PROBLEM DETAILS – A single number is the whole answer: how many lines in this listing contain "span".

MATERIAL PROVIDED –
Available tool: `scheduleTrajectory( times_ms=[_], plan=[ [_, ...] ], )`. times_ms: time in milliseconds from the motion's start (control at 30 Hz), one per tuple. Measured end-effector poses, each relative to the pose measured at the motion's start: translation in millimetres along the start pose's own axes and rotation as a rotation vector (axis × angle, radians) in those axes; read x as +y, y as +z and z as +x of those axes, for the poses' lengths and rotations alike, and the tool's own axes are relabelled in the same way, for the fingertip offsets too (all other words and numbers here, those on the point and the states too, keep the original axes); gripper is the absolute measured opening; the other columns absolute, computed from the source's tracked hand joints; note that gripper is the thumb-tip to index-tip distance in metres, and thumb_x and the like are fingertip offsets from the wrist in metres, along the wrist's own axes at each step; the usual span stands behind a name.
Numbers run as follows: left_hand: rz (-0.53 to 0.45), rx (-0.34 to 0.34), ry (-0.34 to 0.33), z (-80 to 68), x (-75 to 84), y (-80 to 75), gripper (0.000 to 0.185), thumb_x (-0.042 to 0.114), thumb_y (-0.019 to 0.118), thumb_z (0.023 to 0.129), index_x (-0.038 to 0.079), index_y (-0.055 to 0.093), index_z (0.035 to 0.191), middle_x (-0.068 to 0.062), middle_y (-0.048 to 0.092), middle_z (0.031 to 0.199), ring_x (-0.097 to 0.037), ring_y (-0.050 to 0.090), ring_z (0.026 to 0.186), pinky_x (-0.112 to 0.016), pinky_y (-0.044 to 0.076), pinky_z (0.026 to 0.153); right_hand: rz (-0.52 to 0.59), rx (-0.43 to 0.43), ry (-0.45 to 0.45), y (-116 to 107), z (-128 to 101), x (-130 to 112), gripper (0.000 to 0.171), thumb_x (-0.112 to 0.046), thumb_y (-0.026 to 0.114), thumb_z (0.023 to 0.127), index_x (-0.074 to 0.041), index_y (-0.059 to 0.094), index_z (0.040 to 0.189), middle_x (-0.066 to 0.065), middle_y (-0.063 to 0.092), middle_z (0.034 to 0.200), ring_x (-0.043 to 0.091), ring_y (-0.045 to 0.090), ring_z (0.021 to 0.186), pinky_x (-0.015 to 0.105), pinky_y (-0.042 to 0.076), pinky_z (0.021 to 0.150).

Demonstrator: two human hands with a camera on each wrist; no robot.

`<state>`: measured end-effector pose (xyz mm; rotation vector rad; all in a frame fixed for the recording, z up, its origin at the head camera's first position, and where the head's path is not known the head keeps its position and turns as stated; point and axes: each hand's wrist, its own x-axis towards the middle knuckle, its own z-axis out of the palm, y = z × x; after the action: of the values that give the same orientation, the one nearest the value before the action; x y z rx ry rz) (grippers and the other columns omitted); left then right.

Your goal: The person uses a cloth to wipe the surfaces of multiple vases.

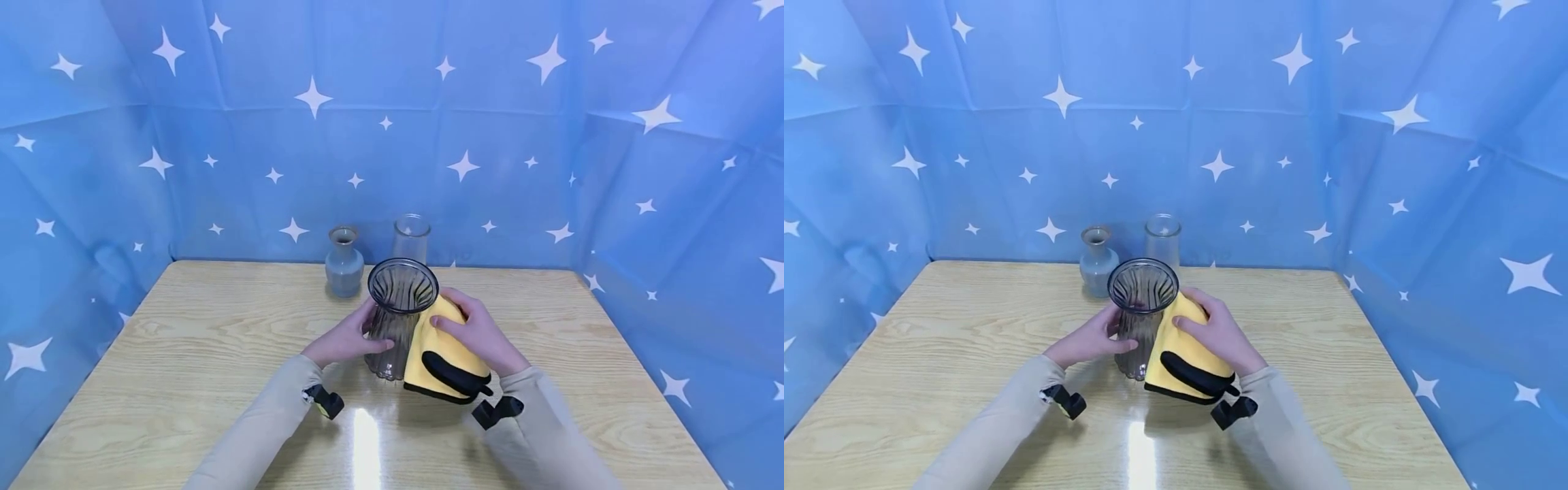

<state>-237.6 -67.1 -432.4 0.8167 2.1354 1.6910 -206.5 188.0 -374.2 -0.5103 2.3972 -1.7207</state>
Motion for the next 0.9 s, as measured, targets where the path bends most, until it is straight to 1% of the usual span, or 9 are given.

SOLUTION FOR THIS EXERCISE – 2